After all, how could anyone dislike Messi? He is a shimmering, diamond of a player who has defined a generation. Uniquely Messi is both a playmaker in the mould of a traditional Argentinean number 10, and a play-finisher, like an archetypal Brazilian centre forward. Or at least, he was.

Diego Maradona and Lionel Messi

There’s no doubting Messi has been highly effective over the past two seasons or so, scoring an astonishing 96 goals in 89 games for club and country. But the player we all fell in love with was more than just effective.

While other players chase the ball, Messi moved in concert with it, pressing the play and stop buttons whenever he wanted. The Messi of old was irrepressible and unstoppable, playing the game with the exuberance of someone who did so only because he wanted to, not because he was paid to.

Some of the magic vanished

But something changed. Injuries took their toll on the Barca number 10, with every missed game seemingly claiming a chunk of his sporting soul. Even when Messi was at optimum fitness, it was clear some of the magic had vanished.

The spark that made him so special certainly hadn’t gone out, but until a few weeks ago it wasn’t shining so brightly.

Messi’s four goals in World Cup 2014 so far have almost single-handedly taken Argentina through to the last 16 of the tournament, with his first two against Bosnia and Iran respectively sure to make the highlights reel.

But nonetheless, what we saw was the shadow of Messi, even if that was still good enough to see off their group opponents. He drifted in and out of Argentina’s opening two games, only showing up to deliver his game-winning moments. Once again, effective, but not Messi.

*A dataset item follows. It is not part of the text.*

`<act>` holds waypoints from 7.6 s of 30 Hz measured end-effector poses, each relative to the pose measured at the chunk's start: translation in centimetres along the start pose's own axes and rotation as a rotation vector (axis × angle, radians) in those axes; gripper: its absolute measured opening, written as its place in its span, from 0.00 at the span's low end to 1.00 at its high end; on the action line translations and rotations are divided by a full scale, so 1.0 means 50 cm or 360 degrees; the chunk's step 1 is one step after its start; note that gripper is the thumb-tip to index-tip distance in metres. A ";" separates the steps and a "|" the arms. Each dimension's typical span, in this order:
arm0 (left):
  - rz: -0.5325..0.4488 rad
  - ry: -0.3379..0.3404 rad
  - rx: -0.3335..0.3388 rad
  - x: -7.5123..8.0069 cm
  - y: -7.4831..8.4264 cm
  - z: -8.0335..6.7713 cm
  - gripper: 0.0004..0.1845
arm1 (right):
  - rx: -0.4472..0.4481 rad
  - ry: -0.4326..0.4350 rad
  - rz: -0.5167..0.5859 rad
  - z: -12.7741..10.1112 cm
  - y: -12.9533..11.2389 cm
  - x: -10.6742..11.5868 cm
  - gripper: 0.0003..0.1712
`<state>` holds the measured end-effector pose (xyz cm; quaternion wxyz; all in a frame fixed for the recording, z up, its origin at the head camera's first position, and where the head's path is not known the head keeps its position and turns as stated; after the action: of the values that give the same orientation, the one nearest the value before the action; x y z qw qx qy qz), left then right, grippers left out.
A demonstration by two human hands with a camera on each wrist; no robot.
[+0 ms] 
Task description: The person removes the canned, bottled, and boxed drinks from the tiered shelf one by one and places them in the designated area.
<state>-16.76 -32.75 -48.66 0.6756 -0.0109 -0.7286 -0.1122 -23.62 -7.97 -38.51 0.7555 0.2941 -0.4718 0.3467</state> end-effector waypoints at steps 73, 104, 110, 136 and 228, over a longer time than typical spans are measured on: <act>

Against Nigeria though, the Messi we used to know made an appearance. He only played 63 minutes, but in that time the Argentinean reminded us all of just how great he can be, and why he is the most universally adored figure in football.

The energy had returned to his legs, turning and driving at the opposition every time he picked up the ball. There was a clarity about his game, making the right decisions where before he perhaps wouldn’t have. This was the Messi we all hoped would make this World Cup his own.

Unlike in previous major tournaments, Messi is handling the expectation. The 27-year-old has thrived since being handed the national team captaincy under Alejandro Sabella.

SOCCER: World Cup 2014 Last 16 previews

Argentina haven’t won a trophy since 1993, when they lifted the Copa America. What’s more, they haven’t tasted World Cup glory in 28 years, in which time their rivals Brazil have twice. That is what Messi is burdened with.

“I was the one who gave it to him,” explained Javier Mascherano, Argentina’s previous skipper. “I told him I would no longer be captain. I told Messi he had to be captain because of everything he represented for us.”

So, given that turbulent relationship with his homeland, what does Messi actually represent to Argentina?

Is the real Messi back?

As a footballing culture, Argentina has taken the best of the European game and fused it with South American tenacity to create a style of play they call ‘La Nuestra.’

At times Argentina strum the ball around the pitch like the strings of a guitar, but they’re not averse to taking that guitar and smashing it over your head. And nobody embodies this collective personality better than Messi.

Having swept a free-kick into the back of the Nigerian net, Messi ran to the Argentinean fans at the front of the stand. There were men literally bowing down before him, worshipping the player dragging their team through the World Cup.

If his last appearance on a football pitch is anything to go by, the real Messi is back. The one even Argentina has now finally fallen in love with.